The rapid change in the agricultural industry requires the development of new methods of production to guarantee sustainable agriculture. In silico approaches offer the possibility to identify more quickly new systems to tackle current social, political and environmental concerns. Numerous agro-ecosystem functioning models already exist. Nowadays the main issue is more to couple and use them at different spatial and temporal scales rather than developing new ones. INRA set up an integrated modelling framework to gather, link and provide models and companion tools to answer new society questions regarding agriculture.
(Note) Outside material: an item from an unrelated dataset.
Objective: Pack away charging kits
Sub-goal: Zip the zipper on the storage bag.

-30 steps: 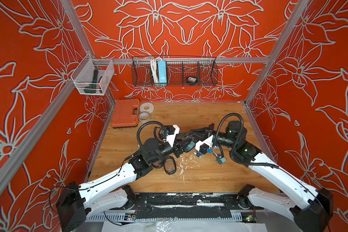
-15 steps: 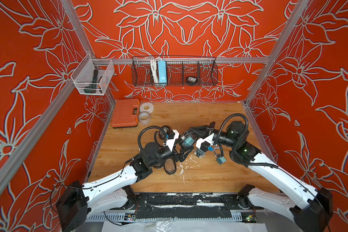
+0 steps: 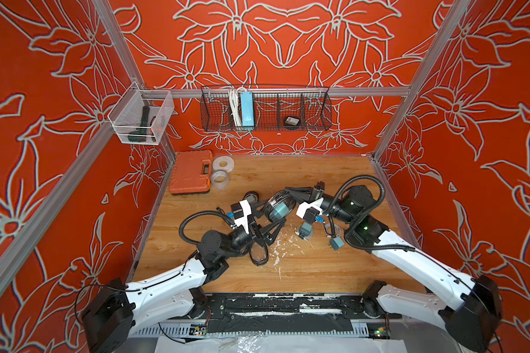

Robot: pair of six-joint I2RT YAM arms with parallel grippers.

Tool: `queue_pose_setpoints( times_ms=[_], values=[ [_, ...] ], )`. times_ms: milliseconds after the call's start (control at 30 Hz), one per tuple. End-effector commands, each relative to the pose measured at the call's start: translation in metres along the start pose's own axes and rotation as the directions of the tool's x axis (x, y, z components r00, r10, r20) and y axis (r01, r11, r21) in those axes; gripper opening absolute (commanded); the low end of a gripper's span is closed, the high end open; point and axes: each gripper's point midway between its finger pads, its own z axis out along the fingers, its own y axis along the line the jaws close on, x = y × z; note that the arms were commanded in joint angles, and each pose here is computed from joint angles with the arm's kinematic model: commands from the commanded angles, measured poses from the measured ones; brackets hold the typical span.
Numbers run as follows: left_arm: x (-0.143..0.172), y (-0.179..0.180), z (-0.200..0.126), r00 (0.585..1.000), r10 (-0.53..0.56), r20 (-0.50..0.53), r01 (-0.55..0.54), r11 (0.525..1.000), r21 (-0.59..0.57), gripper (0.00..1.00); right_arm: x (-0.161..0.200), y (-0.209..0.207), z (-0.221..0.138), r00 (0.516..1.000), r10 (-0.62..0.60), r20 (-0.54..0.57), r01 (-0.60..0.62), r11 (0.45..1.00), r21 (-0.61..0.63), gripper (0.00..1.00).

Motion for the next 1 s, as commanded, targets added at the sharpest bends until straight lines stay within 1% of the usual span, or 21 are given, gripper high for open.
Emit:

Functional specifications were drawn during a two-day meeting in January 2007. Requirements are: to develop new models as modular components, to re-use and combine them to represent cropping and farming systems at different time and spatial integration steps; to allow the modelling and simulation of farmer's decision making process; to link with statistical packages to perform model calibration or in silico experiment analyses; with economics and optimization software and risk analysis; with databases and GIS; to include random weather generators to work on climate change and uncertainty. After different tests, the RECORD platform was built under VLE, a generic modeling and simulation environment based on the discrete event formalism DEVS It allows the design of atomic and coupled models. It proposes standard mathematical formalisms (e.g. difference equations, differential equations, state charts) and a decision formalism to model agroecosystems. It makes possible the use of different time steps and spatial scales within a model. A graphical user-interface was designed to simplify coding tasks and a dynamic link to the R software has also been realized in order to enable statistical work. A variety of research projects already use RECORD. Examples are given showing the ability to recode simple models, encapsulate more complex ones, link with GIS and databases, and use the R statistical package to run models and analyse simulation outputs.